- THE PROBLEM:
Take the data that follows and retype it word for word.

- EXERCISE INPUTS:
============================================================

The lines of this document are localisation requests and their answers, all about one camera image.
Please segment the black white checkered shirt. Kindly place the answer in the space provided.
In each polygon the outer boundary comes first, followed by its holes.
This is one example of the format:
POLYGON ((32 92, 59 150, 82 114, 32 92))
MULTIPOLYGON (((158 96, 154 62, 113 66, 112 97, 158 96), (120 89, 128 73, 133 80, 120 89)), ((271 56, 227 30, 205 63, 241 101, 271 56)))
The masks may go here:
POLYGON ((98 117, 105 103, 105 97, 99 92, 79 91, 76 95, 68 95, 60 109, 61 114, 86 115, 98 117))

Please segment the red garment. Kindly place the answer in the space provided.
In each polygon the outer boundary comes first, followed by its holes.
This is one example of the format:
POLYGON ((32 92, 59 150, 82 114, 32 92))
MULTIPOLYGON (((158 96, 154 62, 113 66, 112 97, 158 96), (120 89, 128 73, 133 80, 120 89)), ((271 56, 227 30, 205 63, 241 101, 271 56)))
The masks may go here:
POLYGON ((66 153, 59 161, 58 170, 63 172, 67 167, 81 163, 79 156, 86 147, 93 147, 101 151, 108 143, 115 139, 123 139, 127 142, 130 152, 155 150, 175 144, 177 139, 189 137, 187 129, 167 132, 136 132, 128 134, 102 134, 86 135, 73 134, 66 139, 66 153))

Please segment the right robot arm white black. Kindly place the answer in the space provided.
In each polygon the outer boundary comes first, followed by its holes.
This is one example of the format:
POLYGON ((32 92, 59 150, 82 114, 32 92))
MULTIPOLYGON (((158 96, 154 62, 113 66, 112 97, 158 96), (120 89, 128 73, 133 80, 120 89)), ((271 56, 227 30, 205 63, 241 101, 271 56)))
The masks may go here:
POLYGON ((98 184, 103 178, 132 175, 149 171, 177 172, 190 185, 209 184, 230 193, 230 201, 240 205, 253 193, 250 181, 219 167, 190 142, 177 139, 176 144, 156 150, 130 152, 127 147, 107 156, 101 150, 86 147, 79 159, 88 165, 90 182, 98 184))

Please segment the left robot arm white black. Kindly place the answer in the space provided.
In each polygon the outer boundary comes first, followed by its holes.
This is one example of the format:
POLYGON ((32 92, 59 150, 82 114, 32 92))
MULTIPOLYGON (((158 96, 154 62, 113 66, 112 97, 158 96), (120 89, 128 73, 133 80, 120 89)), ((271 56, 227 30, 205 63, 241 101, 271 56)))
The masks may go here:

============================================================

- ANSWER BELOW:
The lines of this document are localisation requests and their answers, all about one camera image.
Please segment the black white checkered shirt. Kindly place the answer in the space provided.
In each polygon the outer boundary comes first, followed by its holes.
This is one example of the format:
POLYGON ((32 92, 59 150, 82 114, 32 92))
MULTIPOLYGON (((158 96, 154 62, 113 66, 112 97, 158 96), (120 89, 128 73, 133 80, 120 89)), ((271 56, 227 30, 205 63, 241 101, 271 56)))
The masks may go here:
POLYGON ((98 117, 105 103, 105 97, 99 92, 79 91, 76 95, 68 95, 60 109, 61 114, 86 115, 98 117))

Please segment the red garment. Kindly place the answer in the space provided.
In each polygon the outer boundary comes first, followed by its holes.
This is one example of the format:
POLYGON ((32 92, 59 150, 82 114, 32 92))
MULTIPOLYGON (((158 96, 154 62, 113 66, 112 97, 158 96), (120 89, 128 73, 133 80, 120 89)), ((271 56, 227 30, 205 63, 241 101, 271 56)))
The masks may go here:
POLYGON ((66 153, 59 161, 58 170, 63 172, 67 167, 81 163, 79 156, 86 147, 93 147, 101 151, 108 143, 115 139, 123 139, 127 142, 130 152, 155 150, 175 144, 177 139, 189 137, 187 129, 167 132, 136 132, 128 134, 102 134, 86 135, 73 134, 66 139, 66 153))

Please segment the right robot arm white black. Kindly place the answer in the space provided.
In each polygon the outer boundary comes first, followed by its holes.
This is one example of the format:
POLYGON ((32 92, 59 150, 82 114, 32 92))
MULTIPOLYGON (((158 96, 154 62, 113 66, 112 97, 158 96), (120 89, 128 73, 133 80, 120 89)), ((271 56, 227 30, 205 63, 241 101, 271 56)))
The masks may go here:
POLYGON ((98 184, 103 178, 132 175, 149 171, 177 172, 190 185, 209 184, 230 193, 230 201, 240 205, 253 193, 250 181, 219 167, 190 142, 177 139, 176 144, 156 150, 130 152, 127 147, 107 156, 101 150, 86 147, 79 159, 88 165, 90 182, 98 184))

Please segment the left robot arm white black. Kindly place the answer in the space provided.
In each polygon the outer boundary comes first, followed by its holes.
This is one example of the format:
POLYGON ((32 92, 59 150, 82 114, 32 92))
MULTIPOLYGON (((158 96, 154 62, 113 66, 112 97, 158 96), (120 89, 128 73, 133 80, 120 89)), ((271 56, 227 30, 205 63, 241 101, 271 56)))
The masks may go here:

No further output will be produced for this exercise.